▶ _ASSIGNMENT_: Without any of the pictures, set down the data below exactly.

○ ○ ○

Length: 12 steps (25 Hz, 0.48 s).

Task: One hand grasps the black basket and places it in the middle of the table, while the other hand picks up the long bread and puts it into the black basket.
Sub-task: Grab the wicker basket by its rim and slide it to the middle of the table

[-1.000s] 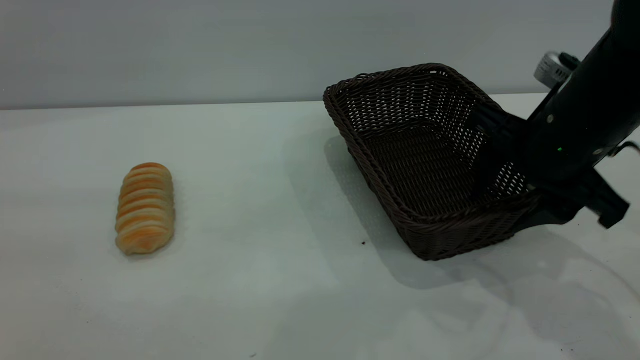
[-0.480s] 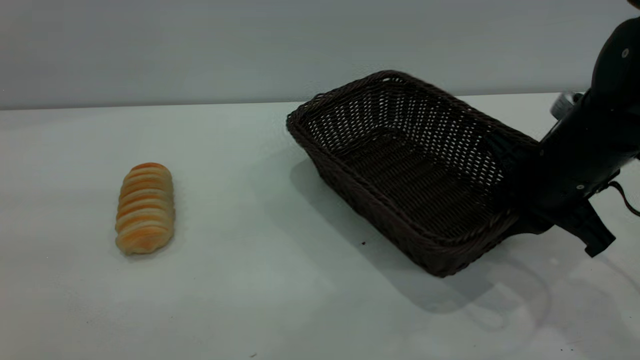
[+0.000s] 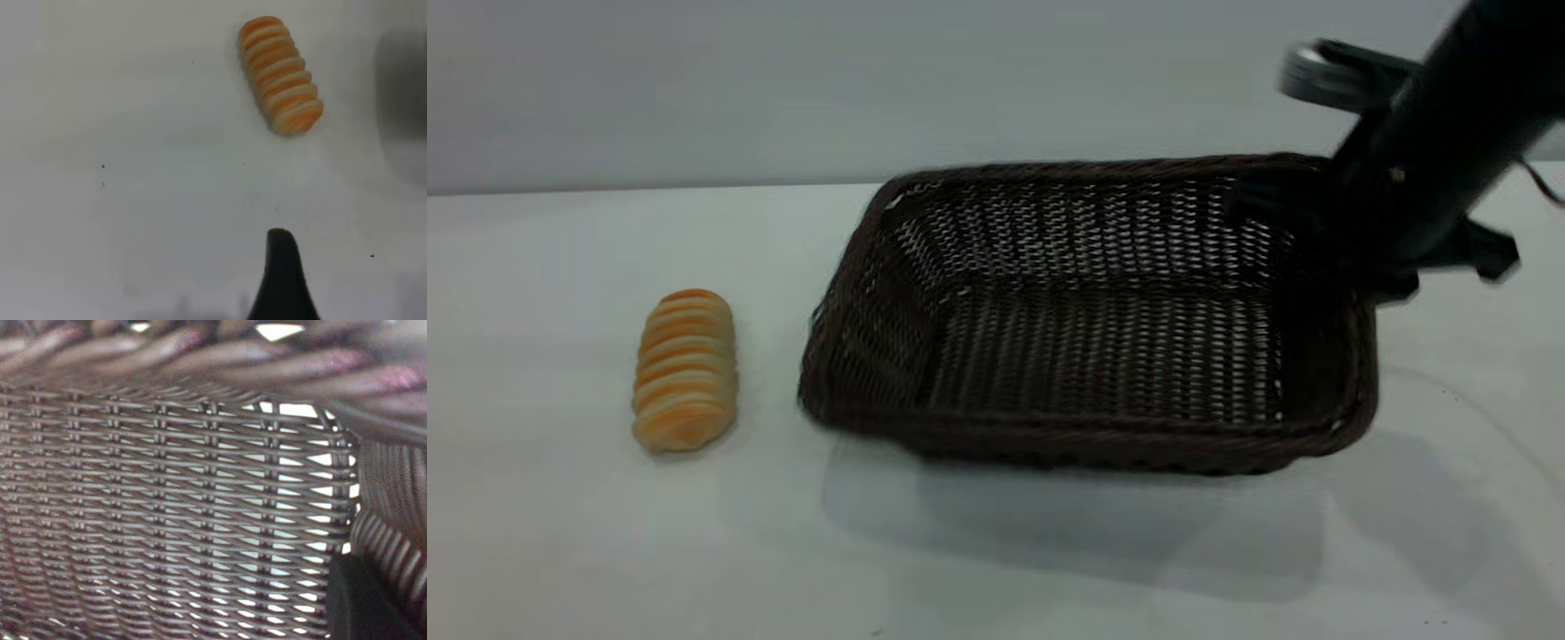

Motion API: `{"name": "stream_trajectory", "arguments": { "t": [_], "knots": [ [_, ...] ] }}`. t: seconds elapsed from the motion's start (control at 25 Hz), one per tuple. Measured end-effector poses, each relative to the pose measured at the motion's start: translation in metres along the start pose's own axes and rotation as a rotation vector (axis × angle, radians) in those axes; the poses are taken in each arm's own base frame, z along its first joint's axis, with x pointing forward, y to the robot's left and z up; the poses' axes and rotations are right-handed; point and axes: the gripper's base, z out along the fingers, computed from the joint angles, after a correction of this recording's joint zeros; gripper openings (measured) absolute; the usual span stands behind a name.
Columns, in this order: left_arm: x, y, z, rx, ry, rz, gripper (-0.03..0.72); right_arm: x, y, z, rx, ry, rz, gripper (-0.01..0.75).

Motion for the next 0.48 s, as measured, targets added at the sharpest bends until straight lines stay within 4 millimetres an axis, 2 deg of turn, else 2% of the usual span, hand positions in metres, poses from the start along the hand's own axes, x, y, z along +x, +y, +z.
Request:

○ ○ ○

▶ _EXPECTED ANSWER_:
Length: 12 steps (25 Hz, 0.48 s).

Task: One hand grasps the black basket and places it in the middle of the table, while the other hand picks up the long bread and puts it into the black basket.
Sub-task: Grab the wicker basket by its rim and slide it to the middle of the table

[-1.000s] 
[-0.480s] 
[+0.000s] 

Motion API: `{"name": "stream_trajectory", "arguments": { "t": [_], "knots": [ [_, ...] ] }}`. t: seconds elapsed from the motion's start (control at 25 Hz), one per tuple. Measured end-effector poses, each relative to the pose measured at the motion's start: translation in metres along the start pose's own axes and rotation as a rotation vector (axis × angle, radians) in those axes; the poses are taken in each arm's own base frame, z along its first joint's axis, with x pointing forward, y to the robot's left and z up; the poses' axes and rotations are right-handed; point and axes: the gripper's base, z out along the fingers, computed from the joint angles, after a correction of this recording's joint zeros; gripper openings (measured) absolute; the usual span stands behind a name.
Columns, in this order: left_arm: x, y, z, rx, ry, rz, gripper (-0.03..0.72); right_arm: x, y, z, rx, ry, rz, gripper (-0.01..0.75).

Motion for the next 0.48 s, as measured, targets added at the sharpest bends until straight lines stay within 4 millimetres an axis, 2 deg of turn, else 2% of the usual span, hand positions in metres, poses from the start along the hand's own axes, x, y, z along +x, +y, +z.
Request:

The exercise is complete.